POE-Based Error Modeling and Multiple Plane Constraint-Based Parameter Identification for the Kinematic Calibration of a 4-UPS/SPR Parallel External Fixator

Abstract

Limb deformity is a common complaint in orthopedic surgery. Currently, gradual treatment using parallel external fixator (PEF) has become the preferred option for deformity correction. As the key medical apparatus with the special application properties of temporary assembly and direct utilization, the geometric errors generated during the manufacturing and assembly process of the PEF contribute to the post-correction residual and iatrogenic deformities. However, considering the complexity of clinical scenarios, there is a lack of an applicable solution to reduce the effect of the above error source of PEF. To overcome these problems, taking a 4-UPS/SPR PEF as the research object, this paper proposes a novel kinematic calibration method.

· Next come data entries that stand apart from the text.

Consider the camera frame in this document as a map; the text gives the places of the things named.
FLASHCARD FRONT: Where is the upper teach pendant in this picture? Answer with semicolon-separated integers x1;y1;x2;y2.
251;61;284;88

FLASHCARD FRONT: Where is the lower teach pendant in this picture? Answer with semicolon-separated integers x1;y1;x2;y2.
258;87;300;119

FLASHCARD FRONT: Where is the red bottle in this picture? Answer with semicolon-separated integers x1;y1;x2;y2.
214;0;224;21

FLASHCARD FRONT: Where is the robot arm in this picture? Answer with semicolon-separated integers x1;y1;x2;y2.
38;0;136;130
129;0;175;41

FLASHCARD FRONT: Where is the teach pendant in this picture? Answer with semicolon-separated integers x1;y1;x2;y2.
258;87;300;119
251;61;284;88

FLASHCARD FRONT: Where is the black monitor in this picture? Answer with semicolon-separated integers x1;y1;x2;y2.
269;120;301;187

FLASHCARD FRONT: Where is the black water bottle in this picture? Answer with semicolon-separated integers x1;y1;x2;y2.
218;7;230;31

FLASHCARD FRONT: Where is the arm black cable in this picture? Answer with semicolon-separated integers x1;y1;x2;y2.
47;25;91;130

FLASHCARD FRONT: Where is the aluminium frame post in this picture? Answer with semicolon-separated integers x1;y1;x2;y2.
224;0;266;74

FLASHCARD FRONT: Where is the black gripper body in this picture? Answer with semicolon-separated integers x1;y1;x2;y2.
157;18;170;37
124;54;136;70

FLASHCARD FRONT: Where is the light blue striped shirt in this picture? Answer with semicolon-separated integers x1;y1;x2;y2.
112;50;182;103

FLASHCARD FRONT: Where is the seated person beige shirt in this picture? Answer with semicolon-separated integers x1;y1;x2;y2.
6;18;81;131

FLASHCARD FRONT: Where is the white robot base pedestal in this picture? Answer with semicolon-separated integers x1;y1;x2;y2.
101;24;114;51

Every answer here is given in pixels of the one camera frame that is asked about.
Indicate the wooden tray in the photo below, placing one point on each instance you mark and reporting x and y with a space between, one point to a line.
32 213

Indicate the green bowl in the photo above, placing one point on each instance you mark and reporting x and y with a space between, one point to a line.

First, the error model with the features of completeness, continuity, and minimality is first established based on the product of exponentials (POE) formula. Then, the identifiability analysis is conducted to eliminate the redundant error parameters and ensure the stability and accuracy of the iterative calculation in the process of parameter identification. Furthermore, a multiple plane constraint (MPC)-based parameter identification approach is introduced to the calibration task of the PEF to effectively reduce the difficulty of the pose information measurement in the current cost-effective constraint calibration method. Finally, the simulation and prototype experiments validate that the proposed calibration method (i.e., the combination of the POE-based error model and the MPC-based parameter identification approach) can accomplish the calibration tasks in clinical applications and meet the cost-effectiveness and efficiency requirements.